(Stored data entries)
************

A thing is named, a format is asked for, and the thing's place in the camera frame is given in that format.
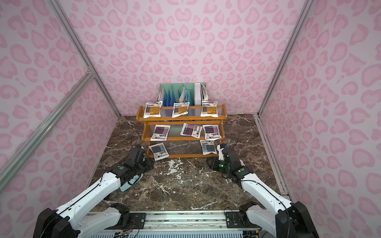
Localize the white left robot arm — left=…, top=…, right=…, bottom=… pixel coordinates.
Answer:
left=33, top=145, right=153, bottom=238

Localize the purple coffee bag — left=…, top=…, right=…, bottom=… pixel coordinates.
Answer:
left=150, top=125, right=171, bottom=141
left=180, top=123, right=202, bottom=139
left=202, top=125, right=222, bottom=141

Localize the green file organizer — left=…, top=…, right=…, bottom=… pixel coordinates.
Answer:
left=156, top=82, right=209, bottom=107

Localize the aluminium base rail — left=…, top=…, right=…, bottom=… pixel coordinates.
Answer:
left=59, top=209, right=313, bottom=238

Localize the orange wooden three-tier shelf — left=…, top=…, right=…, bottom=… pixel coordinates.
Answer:
left=136, top=104, right=228, bottom=159

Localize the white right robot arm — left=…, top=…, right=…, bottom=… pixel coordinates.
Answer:
left=210, top=143, right=319, bottom=238

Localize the blue coffee bag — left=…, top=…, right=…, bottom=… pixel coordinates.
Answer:
left=200, top=140, right=217, bottom=155
left=149, top=143, right=169, bottom=161

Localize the yellow coffee bag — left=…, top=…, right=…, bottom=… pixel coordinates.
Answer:
left=200, top=101, right=218, bottom=118
left=172, top=102, right=190, bottom=118
left=143, top=101, right=163, bottom=119

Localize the light blue calculator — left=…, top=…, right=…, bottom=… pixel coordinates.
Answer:
left=120, top=174, right=143, bottom=192

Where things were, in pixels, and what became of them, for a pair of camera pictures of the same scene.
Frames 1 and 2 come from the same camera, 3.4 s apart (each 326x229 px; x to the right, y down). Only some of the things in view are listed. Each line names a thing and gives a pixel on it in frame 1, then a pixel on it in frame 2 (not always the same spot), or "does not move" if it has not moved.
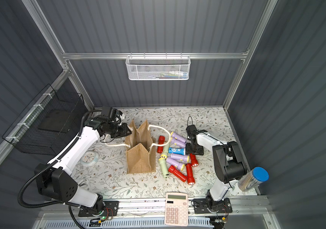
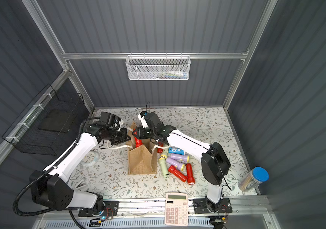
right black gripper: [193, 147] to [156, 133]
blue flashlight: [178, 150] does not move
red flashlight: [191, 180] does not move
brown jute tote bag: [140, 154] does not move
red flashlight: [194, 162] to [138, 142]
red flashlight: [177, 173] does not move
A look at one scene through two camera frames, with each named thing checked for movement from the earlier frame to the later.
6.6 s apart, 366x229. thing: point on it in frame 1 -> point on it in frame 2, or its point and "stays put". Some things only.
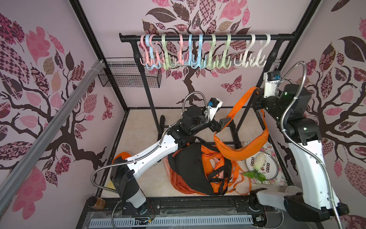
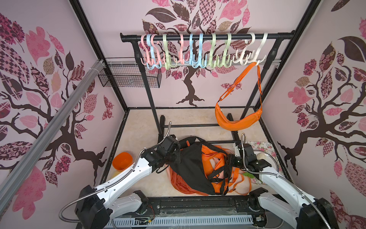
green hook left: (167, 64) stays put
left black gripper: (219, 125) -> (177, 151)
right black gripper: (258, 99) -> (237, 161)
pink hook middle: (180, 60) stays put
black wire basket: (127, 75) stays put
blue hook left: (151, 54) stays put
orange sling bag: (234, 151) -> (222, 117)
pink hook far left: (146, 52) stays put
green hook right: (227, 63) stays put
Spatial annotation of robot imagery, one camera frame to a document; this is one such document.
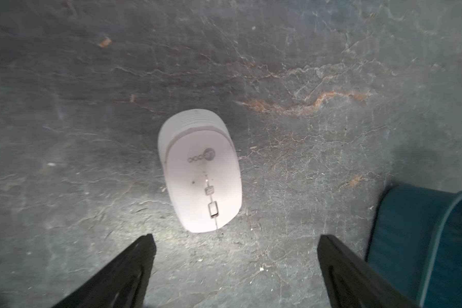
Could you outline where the white mouse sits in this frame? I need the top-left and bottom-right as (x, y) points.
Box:
(158, 109), (243, 233)

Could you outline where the teal storage box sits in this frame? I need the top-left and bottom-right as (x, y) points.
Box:
(367, 185), (462, 307)

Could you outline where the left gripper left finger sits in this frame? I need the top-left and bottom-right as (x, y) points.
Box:
(55, 234), (157, 307)

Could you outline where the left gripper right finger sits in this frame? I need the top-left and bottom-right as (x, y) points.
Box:
(317, 234), (417, 307)

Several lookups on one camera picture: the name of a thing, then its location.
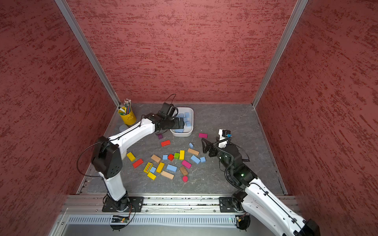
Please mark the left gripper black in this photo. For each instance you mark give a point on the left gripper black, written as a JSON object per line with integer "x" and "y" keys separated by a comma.
{"x": 176, "y": 125}

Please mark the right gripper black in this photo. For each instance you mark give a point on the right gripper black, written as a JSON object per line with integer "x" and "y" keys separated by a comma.
{"x": 205, "y": 149}

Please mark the white plastic tub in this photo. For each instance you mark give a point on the white plastic tub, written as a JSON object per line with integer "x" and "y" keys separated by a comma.
{"x": 187, "y": 130}

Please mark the yellow block under arm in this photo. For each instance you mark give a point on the yellow block under arm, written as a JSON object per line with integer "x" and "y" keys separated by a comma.
{"x": 131, "y": 157}

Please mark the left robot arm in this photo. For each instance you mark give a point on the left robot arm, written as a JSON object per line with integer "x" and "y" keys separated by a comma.
{"x": 108, "y": 152}

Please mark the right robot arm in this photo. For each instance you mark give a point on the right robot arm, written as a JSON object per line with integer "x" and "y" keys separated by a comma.
{"x": 253, "y": 197}

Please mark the magenta block top right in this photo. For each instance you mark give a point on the magenta block top right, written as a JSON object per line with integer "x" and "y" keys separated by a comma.
{"x": 203, "y": 135}

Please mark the magenta block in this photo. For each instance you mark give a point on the magenta block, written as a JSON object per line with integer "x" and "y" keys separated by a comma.
{"x": 186, "y": 164}
{"x": 203, "y": 135}

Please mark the tan block right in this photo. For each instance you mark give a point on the tan block right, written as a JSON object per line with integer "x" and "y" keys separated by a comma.
{"x": 193, "y": 152}

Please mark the yellow upright block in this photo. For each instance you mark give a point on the yellow upright block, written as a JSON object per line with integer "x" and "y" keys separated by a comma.
{"x": 182, "y": 155}

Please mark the red long block upper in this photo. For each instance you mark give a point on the red long block upper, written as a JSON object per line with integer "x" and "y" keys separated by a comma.
{"x": 165, "y": 143}

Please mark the magenta block centre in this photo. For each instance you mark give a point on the magenta block centre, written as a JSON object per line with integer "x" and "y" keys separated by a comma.
{"x": 186, "y": 164}

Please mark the dark wood block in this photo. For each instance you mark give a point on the dark wood block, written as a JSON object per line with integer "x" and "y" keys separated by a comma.
{"x": 183, "y": 170}

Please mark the tan block left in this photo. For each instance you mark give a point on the tan block left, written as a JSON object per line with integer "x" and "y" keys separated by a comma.
{"x": 156, "y": 159}

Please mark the tan long block bottom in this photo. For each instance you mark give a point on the tan long block bottom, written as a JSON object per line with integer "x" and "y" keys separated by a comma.
{"x": 167, "y": 175}

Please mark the yellow pencil bucket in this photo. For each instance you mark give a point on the yellow pencil bucket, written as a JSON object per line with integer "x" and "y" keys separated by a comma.
{"x": 128, "y": 118}

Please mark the yellow long block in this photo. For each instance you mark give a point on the yellow long block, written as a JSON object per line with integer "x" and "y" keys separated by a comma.
{"x": 160, "y": 167}

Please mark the striped yellow block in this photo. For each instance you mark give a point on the striped yellow block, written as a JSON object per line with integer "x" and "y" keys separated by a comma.
{"x": 148, "y": 167}

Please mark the grey glasses case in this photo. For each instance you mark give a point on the grey glasses case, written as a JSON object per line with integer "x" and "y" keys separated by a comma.
{"x": 123, "y": 127}

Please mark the red block left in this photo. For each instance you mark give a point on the red block left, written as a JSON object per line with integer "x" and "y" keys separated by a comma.
{"x": 137, "y": 163}

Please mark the pencils in bucket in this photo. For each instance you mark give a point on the pencils in bucket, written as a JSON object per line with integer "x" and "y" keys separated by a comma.
{"x": 127, "y": 105}

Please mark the yellow block bottom left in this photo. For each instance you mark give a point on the yellow block bottom left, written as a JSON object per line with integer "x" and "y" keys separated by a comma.
{"x": 152, "y": 176}

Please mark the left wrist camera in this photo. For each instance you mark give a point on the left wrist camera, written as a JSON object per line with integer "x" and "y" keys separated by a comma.
{"x": 168, "y": 111}

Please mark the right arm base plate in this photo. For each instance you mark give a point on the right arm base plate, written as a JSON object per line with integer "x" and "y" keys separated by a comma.
{"x": 230, "y": 204}

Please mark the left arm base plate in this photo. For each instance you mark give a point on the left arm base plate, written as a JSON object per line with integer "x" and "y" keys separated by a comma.
{"x": 125, "y": 204}

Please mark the aluminium front rail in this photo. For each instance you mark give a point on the aluminium front rail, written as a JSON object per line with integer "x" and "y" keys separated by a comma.
{"x": 151, "y": 203}

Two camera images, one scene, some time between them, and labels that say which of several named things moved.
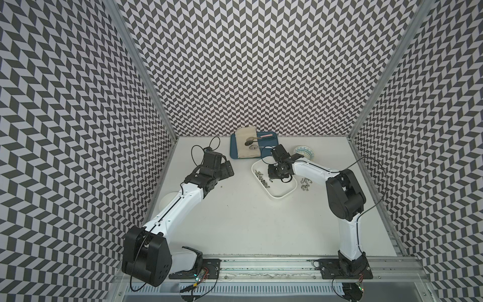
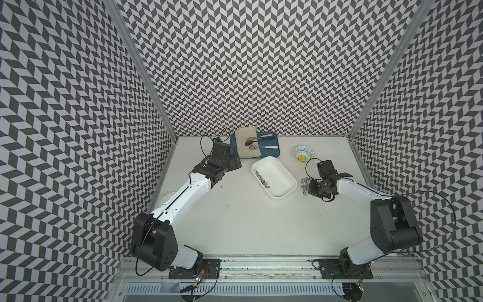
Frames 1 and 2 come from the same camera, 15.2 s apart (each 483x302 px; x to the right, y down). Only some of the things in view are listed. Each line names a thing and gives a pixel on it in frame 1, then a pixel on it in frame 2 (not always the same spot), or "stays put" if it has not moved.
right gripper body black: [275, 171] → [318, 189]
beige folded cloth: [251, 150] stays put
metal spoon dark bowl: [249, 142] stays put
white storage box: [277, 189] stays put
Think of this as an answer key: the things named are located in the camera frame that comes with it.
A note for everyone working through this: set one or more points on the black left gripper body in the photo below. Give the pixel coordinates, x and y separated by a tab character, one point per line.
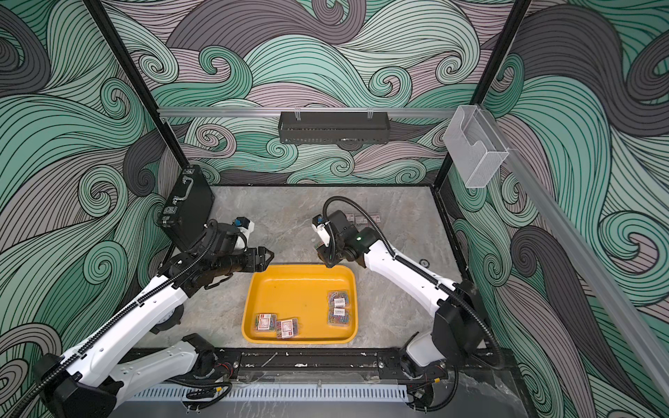
239	261

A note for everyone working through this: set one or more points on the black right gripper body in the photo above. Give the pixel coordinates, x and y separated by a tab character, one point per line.
333	254

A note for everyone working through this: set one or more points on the paper clip box one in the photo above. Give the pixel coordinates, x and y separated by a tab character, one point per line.
361	220

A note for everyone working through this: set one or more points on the paper clip box two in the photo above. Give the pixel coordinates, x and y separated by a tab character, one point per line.
374	217

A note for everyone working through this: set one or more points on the paper clip box nine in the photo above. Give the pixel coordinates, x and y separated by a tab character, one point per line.
339	299

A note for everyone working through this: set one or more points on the paper clip box seven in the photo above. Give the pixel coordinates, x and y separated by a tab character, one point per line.
287	329

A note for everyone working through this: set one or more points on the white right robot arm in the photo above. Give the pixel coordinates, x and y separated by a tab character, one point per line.
461	330

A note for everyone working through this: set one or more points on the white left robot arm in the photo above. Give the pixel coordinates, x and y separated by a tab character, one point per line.
91	380

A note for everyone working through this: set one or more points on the paper clip box ten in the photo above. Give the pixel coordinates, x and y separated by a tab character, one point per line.
339	317

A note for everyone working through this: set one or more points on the paper clip box six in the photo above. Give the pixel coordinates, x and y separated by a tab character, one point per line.
265	322

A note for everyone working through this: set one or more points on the yellow plastic tray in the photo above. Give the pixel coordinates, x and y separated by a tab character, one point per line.
300	291

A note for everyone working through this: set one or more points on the black briefcase with metal handle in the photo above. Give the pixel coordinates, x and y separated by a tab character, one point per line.
187	208

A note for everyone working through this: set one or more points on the black wall-mounted shelf tray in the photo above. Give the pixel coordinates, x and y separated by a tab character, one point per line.
334	127

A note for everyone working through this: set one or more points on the white slotted cable duct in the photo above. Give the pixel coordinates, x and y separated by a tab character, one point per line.
283	392

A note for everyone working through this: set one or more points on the clear acrylic wall holder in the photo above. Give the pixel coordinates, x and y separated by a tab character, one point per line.
475	143

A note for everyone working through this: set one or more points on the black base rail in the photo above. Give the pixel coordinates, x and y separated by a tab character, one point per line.
368	363

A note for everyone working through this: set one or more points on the black corner frame post left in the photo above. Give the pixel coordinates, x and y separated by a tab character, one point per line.
123	56

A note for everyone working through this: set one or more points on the black corner frame post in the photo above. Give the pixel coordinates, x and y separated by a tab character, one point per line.
123	56
499	54

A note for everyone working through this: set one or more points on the black corner frame post right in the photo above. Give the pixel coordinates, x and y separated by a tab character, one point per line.
499	54

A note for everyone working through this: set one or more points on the aluminium wall rail right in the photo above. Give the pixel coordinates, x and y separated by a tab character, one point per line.
576	164

************

• Required action:
All lines above with "Could" in them should be returned.

• Answer to this task:
Could you outline where the white mouse sits in this frame? I need the top-left and bottom-right as (x, y) points.
Could you outline where the teal storage box sits in this frame? I need the top-left and bottom-right as (x, y) points.
Could you outline where the left gripper left finger sits in this frame? I need the top-left and bottom-right as (x, y) points.
Could you outline where the left gripper right finger sits in this frame? I need the top-left and bottom-right as (x, y) points.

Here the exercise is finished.